Il governo ha deciso infatti di estendere l’obbligo di pagamento della Digital Services Tax a tutte le imprese che realizzano ricavi derivanti da servizi digitali nel territorio italiano, senza considerare più soglie di fatturato globale e locale.
Dall’allargamento della platea della web tax sono stimate maggiori entrate annue di 51,6 milioni di euro (di competenza e quindi con impatto sul deficit già nel 2025 ma con effetti finanziari per cassa dal 2026) rispetto all’attuale gettito di 400 milioni.

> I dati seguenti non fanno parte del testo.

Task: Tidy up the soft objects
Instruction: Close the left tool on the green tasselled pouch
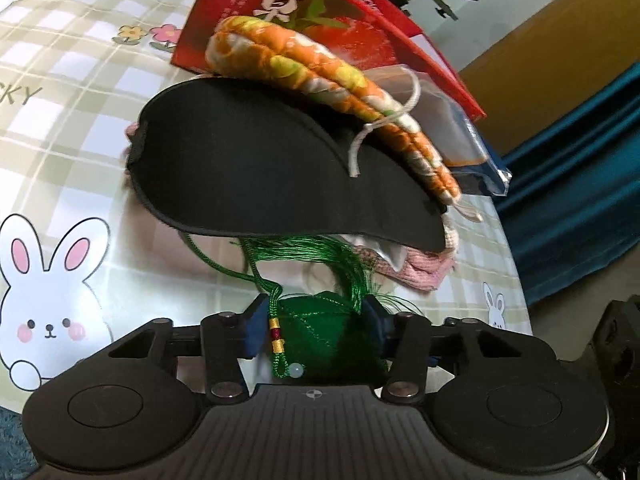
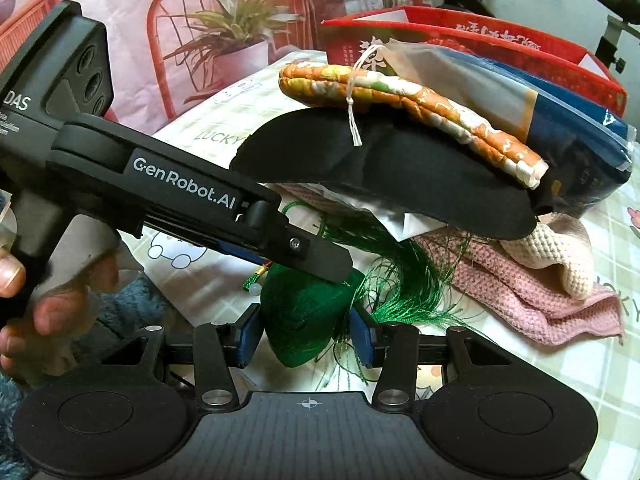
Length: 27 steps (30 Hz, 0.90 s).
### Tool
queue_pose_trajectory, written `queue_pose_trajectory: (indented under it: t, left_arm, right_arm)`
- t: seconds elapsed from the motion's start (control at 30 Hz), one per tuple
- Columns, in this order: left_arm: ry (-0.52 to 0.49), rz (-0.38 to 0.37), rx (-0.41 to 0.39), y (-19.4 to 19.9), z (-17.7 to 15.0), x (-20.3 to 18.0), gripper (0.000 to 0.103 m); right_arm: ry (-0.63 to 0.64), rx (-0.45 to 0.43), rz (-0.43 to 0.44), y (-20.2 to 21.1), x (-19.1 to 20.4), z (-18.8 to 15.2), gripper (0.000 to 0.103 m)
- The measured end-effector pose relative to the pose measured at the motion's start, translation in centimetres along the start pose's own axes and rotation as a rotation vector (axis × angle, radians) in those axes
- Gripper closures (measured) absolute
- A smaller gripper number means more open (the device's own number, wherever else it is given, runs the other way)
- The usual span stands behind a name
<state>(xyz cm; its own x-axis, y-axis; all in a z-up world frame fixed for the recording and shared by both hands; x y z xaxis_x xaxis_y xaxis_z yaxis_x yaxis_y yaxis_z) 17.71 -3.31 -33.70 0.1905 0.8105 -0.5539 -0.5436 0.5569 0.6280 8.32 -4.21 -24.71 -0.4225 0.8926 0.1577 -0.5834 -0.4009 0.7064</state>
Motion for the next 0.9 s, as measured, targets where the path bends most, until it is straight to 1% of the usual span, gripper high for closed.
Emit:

Immediate le reazioni delle imprese del settore: da Netcomm, consorzio che rappresenta oltre 480 aziende del digitale italiano, che mette in guardia dalle conseguenze di questa misura, alla Fieg che lamenta una doppia tassazione per gli editori.
LA PROTESTA DI NETCOMM
“Questa misura rappresenta un colpo di grazia sia per le imprese che operano nel settore dei servizi digitali, sia per quelle usufruiscono di questi servizi, specialmente quelle più piccole o che sono nelle fasi iniziali della loro crescita. La tassa rischia di ridurre il Pil e, a lungo termine, anche il gettito fiscale complessivo, dato che le imprese sarebbero costrette a rallentare le attività di investimento o delocalizzare. Questo crea un ciclo negativo in cui l’imposizione fiscale riduce la competitività delle imprese, rallentando lo sviluppo economico nazionale”, ha dichiarato il presidente di Netcomm Roberto Liscia.
L’estensione della web tax, secondo Netcomm, potrebbe innescare un effetto a cascata lungo la catena del valore digitale. Il fatto di tassare i ricavi lordi anziché i profitti porta a conseguenze dirette sull’intero ecosistema digitale. Le imprese che forniscono servizi digitali, come la pubblicità online, la gestione di piattaforme e-commerce o l’hosting di dati, aumenteranno i loro prezzi per compensare i nuovi costi fiscali. Questo aumento avrà effetti indiretti anche sulle aziende non digitali di natura, ma che usufruiscono di questo genere di servizi, aumentando il costo complessivo delle operazioni digitali.
LE CONSEGUENZE SULL’INNOVAZIONE DALL’INASPRIMENTO DELLA WEB TAX
Inoltre. per le PMI italiane, che dipendono in larga misura da servizi esterni per la gestione delle loro attività digitali, questo comporta un aumento dei costi operativi, riducendo così la loro competitività sia sul mercato interno che internazionale. La pressione fiscale ulteriore non solo scoraggerà gli investimenti in innovazione, ma avrà un effetto a catena sull’intero ecosistema digitale.
L’ALLARME DELLA FIEG
“Stupore e amarezza” anche da parte della Federazione italiana editori giornali (Fieg), per la norma del disegno di legge di Bilancio che estende l’imposta sui servizi digitali a tutte le imprese che realizzano ricavi derivanti da servizi digitali”.
“La web-tax è stata concepita per i grandi operatori del web, anche per eliminare la disparità di trattamento e lo svantaggio competitivo delle imprese nazionali nei confronti dei soggetti globali operanti nel web – spiega l’associazione degli editori in una nota – Con l’estensione della platea dei contribuenti l’epilogo della web-tax è paradossale: si colpiscono tutte le imprese digitali italiane, sottoponendole ad una duplice tassazione e accentuando così la disparità di trattamento e lo svantaggio competitivo nei confronti dei colossi globali del web”.
“Gli editori della Fieg auspicano un intervento correttivo del Parlamento che eviti la beffa di una nuova tassazione sulle imprese italiane del settore, le stesse imprese che si intendeva tutelare e salvaguardare”, conclude la nota.